- Location in Matanuska-Susitna Borough and the state of Alaska
- Farm Loop, Alaska Location within the state of Alaska
- Coordinates: 61°37′42″N 149°8′44″W﻿ / ﻿61.62833°N 149.14556°W
- Country: United States
- State: Alaska
- Borough: Matanuska-Susitna

Government
- • Borough mayor: Edna DeVries
- • State senators: Shelley Hughes (R) Mike Shower (R)
- • State reps.: DeLena Johnson (R) George Rauscher (R)

Area
- • Total: 9.20 sq mi (23.84 km^{2})
- • Land: 9.11 sq mi (23.59 km^{2})
- • Water: 0.097 sq mi (0.25 km^{2})

Population (2020)
- • Total: 2,747
- • Density: 301.7/sq mi (116.47/km^{2})
- Time zone: UTC-9 (Alaska (AKST))
- • Summer (DST): UTC-8 (AKDT)
- ZIP code: 99645
- Area code: 907
- FIPS code: 02-25000

= Farm Loop, Alaska =

Farm Loop is a census-designated place (CDP) in Matanuska-Susitna Borough, Alaska, United States. It is part of the Anchorage, Alaska Metropolitan Statistical Area. At the 2020 census the population was 2,747, up from 1,028 in 2010.

==Geography==
Farm Loop is located at (61.628426, -149.145602).
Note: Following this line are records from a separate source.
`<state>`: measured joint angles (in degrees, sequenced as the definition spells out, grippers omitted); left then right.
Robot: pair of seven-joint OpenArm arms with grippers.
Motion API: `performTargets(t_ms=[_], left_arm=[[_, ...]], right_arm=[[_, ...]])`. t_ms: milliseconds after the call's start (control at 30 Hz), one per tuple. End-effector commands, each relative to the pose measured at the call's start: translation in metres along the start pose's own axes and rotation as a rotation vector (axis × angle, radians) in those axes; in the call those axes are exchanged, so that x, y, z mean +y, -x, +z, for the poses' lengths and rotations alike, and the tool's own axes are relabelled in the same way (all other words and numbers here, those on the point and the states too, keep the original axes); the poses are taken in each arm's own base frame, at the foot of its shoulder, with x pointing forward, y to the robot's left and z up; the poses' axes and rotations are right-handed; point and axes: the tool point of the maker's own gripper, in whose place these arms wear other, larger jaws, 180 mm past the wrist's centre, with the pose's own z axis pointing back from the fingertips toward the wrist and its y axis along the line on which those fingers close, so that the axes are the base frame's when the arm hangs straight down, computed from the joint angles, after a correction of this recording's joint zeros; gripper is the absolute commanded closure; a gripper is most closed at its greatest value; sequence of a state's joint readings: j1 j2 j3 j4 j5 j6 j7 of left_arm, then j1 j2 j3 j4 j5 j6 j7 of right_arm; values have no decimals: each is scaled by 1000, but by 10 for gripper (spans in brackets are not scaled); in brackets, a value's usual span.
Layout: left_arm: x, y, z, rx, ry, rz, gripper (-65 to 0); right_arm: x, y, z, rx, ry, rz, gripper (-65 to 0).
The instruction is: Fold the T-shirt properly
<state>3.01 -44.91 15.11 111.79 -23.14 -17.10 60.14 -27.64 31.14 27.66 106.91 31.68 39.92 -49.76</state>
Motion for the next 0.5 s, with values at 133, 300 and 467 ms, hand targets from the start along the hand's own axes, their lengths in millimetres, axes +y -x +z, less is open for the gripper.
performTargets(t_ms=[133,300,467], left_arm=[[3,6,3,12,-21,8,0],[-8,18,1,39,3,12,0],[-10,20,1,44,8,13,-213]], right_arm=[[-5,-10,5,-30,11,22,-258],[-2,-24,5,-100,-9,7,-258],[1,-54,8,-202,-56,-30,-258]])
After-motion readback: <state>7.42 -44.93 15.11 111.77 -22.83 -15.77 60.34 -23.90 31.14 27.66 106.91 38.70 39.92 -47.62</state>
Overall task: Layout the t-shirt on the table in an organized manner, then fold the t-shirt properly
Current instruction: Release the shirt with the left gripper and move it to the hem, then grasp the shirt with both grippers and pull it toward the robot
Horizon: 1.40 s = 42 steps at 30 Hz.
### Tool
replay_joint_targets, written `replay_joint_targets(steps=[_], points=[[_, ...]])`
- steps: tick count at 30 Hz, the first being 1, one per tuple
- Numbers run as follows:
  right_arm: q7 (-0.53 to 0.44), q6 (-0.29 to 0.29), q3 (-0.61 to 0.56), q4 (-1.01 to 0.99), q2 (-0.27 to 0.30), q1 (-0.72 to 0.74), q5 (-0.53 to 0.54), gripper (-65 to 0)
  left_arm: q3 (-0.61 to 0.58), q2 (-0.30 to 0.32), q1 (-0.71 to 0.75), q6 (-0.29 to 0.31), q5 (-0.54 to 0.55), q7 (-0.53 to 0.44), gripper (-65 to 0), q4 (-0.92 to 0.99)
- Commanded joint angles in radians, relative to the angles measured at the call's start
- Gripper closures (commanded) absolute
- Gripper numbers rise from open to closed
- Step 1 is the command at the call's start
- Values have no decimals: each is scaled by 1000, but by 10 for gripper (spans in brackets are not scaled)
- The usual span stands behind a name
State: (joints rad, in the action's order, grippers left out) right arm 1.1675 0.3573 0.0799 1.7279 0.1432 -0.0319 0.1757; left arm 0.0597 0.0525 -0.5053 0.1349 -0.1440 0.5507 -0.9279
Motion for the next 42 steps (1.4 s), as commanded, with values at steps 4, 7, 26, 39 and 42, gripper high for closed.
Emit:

According to the United States Census Bureau, the CDP has a total area of 8.9 sqmi, of which, 8.8 sqmi of it is land and 0.11% is water.

==Demographics==

Farm Loop first appeared on the 2000 U.S. Census as a census-designated place (CDP).

Historical population
| Census | Pop. | Note | %± |
| 2000 | 1,067 |  | — |
| 2010 | 1,028 |  | −3.7% |
| 2020 | 2,747 |  | 167.2% |
U.S. Decennial Census

===2020 census===
As of the 2020 census, Farm Loop had a population of 2,747. The median age was 37.6 years. 28.8% of residents were under the age of 18 and 12.7% of residents were 65 years of age or older. For every 100 females there were 107.3 males, and for every 100 females age 18 and over there were 106.9 males age 18 and over.

13.7% of residents lived in urban areas, while 86.3% lived in rural areas.

There were 911 households in Farm Loop, of which 38.7% had children under the age of 18 living in them. Of all households, 68.4% were married-couple households, 12.2% were households with a male householder and no spouse or partner present, and 14.5% were households with a female householder and no spouse or partner present. About 15.1% of all households were made up of individuals and 4.3% had someone living alone who was 65 years of age or older.

There were 1,023 housing units, of which 10.9% were vacant. The homeowner vacancy rate was 0.4% and the rental vacancy rate was 13.3%.

Racial composition as of the 2020 census
| Race | Number | Percent |
|---|---|---|
| White | 2,220 | 80.8% |
| Black or African American | 25 | 0.9% |
| American Indian and Alaska Native | 124 | 4.5% |
| Asian | 36 | 1.3% |
| Native Hawaiian and Other Pacific Islander | 14 | 0.5% |
| Some other race | 22 | 0.8% |
| Two or more races | 306 | 11.1% |
| Hispanic or Latino (of any race) | 143 | 5.2% |

===2000 census===
As of the census of 2000, there were 1,067 people, 334 households, and 268 families residing in the CDP. The population density was 120.7 PD/sqmi. There were 350 housing units at an average density of 39.6 /sqmi. The racial makeup of the CDP was 93.0% White, 0.3% Black or African American, 3.4% Native American, 0.3% Asian, 0.1% Pacific Islander, 0.2% from other races, and 2.8% from two or more races. 2.4% of the population were Hispanic or Latino of any race.

There were 334 households, out of which 47.0% had children under the age of 18 living with them, 67.1% were married couples living together, 8.4% had a female householder with no husband present, and 19.5% were non-families. 14.1% of all households were made up of individuals, and 2.7% had someone living alone who was 65 years of age or older. The average household size was 3.19 and the average family size was 3.55.

In the CDP, the population was spread out, with 36.2% under the age of 18, 6.6% from 18 to 24, 27.9% from 25 to 44, 24.4% from 45 to 64, and 5.0% who were 65 years of age or older. The median age was 34 years. For every 100 females, there were 104.4 males. For every 100 females age 18 and over, there were 95.1 males.

The median income for a household in the CDP was $55,234, and the median income for a family was $56,953. Males had a median income of $44,417 versus $31,705 for females. The per capita income for the CDP was $20,880. About 6.1% of families and 7.2% of the population were below the poverty line, including 6.6% of those under age 18 and none of those age 65 or over.